Segundo o cientista, o vírus circulante no Brasil é geneticamente idêntico ao que causou epidemias nas ilhas do Pacífico em 2013 e 2014. Para Vasconcelos, não restam dúvidas de que o zika veio para o território brasileiro a partir da Polinésia Francesa – único outro país onde foi registrado aumento dos casos de microcefalia. 

 A genética do vírus, a coerência temporal da dispersão pelas ilhas do Pacífico, do evento esportivo e do aumento do fluxo aéreo são fatores que, somados, dão uma força muito grande aos achados. Não se trata mais apenas de uma hipótese”, disse.

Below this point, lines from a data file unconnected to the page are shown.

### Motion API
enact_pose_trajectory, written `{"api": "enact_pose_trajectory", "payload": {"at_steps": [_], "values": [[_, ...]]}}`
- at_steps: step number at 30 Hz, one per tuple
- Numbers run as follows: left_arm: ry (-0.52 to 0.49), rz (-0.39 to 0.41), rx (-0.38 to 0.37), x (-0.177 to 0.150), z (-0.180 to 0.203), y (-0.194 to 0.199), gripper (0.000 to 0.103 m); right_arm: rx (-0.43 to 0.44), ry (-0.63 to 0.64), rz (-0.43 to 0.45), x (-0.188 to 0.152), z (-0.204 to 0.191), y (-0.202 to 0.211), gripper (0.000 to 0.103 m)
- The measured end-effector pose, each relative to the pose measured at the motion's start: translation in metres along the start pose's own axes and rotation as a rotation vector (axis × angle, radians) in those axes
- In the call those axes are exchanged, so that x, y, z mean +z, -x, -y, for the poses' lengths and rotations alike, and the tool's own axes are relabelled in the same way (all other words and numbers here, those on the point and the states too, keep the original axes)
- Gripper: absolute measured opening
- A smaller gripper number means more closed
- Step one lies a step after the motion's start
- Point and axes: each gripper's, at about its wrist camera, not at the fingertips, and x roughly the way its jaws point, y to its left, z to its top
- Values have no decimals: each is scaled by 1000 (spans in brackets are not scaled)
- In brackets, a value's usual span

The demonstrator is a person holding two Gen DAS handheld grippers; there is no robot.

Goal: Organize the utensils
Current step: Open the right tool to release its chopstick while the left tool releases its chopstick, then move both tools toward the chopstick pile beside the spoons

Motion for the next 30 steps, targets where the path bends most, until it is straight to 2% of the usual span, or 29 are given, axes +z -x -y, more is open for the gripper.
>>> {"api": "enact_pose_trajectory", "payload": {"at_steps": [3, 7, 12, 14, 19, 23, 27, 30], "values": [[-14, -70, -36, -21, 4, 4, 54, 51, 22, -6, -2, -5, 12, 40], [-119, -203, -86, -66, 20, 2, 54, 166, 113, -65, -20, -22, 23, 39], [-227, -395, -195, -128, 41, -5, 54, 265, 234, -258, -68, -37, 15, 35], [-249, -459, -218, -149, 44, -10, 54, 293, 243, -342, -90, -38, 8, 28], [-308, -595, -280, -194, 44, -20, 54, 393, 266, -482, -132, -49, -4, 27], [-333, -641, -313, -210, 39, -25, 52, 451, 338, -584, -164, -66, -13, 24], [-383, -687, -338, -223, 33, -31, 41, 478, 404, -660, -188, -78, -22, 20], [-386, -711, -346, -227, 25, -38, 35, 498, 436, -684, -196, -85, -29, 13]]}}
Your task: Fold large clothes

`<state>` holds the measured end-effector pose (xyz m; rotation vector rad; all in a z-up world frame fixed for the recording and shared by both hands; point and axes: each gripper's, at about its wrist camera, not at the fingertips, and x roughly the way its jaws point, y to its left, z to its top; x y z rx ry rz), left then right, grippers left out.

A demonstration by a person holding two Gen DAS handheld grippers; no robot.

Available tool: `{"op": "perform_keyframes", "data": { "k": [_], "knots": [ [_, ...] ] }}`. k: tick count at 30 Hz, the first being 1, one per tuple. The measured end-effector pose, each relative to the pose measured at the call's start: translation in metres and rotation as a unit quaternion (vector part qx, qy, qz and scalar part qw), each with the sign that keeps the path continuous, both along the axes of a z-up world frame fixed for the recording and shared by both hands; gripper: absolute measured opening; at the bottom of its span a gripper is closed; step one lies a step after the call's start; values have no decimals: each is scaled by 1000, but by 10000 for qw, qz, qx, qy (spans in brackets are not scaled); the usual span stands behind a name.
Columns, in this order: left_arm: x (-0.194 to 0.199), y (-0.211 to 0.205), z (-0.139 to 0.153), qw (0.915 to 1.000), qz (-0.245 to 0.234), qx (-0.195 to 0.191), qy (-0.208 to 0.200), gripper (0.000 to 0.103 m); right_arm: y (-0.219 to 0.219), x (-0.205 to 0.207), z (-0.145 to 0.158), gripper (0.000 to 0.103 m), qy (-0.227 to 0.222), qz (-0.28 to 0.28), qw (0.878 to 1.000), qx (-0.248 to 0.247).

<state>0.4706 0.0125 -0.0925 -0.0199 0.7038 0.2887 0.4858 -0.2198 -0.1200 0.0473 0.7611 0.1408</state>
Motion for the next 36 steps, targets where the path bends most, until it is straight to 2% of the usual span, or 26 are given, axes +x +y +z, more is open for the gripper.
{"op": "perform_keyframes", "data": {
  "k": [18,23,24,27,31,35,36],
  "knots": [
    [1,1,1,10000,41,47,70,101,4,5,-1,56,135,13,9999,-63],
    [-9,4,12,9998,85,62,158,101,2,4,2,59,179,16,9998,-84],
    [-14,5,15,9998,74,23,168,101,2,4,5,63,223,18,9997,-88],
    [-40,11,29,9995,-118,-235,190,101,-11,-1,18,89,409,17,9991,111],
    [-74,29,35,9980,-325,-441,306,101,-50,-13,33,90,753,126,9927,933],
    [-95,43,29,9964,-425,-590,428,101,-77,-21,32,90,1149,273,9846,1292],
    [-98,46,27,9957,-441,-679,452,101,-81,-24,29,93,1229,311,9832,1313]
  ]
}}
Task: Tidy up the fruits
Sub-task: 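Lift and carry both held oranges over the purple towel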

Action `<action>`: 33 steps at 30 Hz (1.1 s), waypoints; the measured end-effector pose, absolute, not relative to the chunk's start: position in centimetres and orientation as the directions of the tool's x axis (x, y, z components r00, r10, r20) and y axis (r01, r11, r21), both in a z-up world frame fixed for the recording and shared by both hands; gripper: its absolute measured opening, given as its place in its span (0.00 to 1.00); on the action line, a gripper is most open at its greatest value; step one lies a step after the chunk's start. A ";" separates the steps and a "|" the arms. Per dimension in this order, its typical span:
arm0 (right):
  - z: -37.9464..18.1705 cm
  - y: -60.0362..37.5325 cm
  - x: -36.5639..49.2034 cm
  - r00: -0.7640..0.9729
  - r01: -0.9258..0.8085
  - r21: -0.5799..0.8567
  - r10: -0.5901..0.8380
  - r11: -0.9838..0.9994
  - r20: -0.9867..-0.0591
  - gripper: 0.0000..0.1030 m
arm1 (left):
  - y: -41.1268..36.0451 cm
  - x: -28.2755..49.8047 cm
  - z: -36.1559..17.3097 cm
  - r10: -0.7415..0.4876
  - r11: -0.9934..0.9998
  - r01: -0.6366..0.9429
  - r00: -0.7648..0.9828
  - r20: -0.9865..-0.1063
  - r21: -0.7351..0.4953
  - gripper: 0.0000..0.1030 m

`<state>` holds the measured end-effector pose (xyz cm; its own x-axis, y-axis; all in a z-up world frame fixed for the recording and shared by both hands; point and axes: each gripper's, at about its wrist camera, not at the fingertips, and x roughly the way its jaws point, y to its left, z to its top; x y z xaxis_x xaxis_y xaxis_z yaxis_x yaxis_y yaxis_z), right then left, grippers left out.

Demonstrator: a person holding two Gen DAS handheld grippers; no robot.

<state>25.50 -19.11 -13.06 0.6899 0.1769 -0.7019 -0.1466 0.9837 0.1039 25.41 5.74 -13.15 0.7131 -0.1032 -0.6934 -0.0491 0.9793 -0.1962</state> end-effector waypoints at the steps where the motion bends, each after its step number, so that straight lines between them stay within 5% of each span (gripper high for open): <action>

Embora tenha desvendado a trajetória do vírus no espaço e no tempo, o estudo ainda não estabeleceu a relação causal entre o zika e a microcefalia. A análise do genoma do vírus extraído do bebê com microcefalia revelou oito mudanças em aminoácidos que compõem o código genético viral. Mas essas mutações são “sinônimas”, isto é, não alteram a estrutura das proteínas responsáveis pela patogenia do vírus. 

 “Para confirmar se essas mutações têm relação com a ocorrência de casos de microcefalia será preciso fazer estudos em modelos experimentais, comparando o genoma de uma cepa que tenha essas mutações a outra que não as tenha”, explicou Vasconcelos.

Segundo o cientista, o estudo tem limitações por comparar apenas sete sequenciamentos. 

“Ainda temos poucas amostras. Com elas, conseguimos desvendar a origem e o período de introdução do vírus. Mas todos os sequenciamentos estão disponíveis para estudos de outros pesquisadores, que poderão estudar se as mutações descobertas são suficientes para causar os problemas de má formação congênica”, afirmou. 
De acordo com Vasconcelos, quanto mais cepas variadas do zika forem sequenciadas, melhor será a compreensão sobre a virulência do vírus. “Os dados genômicos também abrem perspectivas para o desenvolvimento de novos métodos diagnósticos, para a modelagem de novas drogas e para a produção de vacinas.”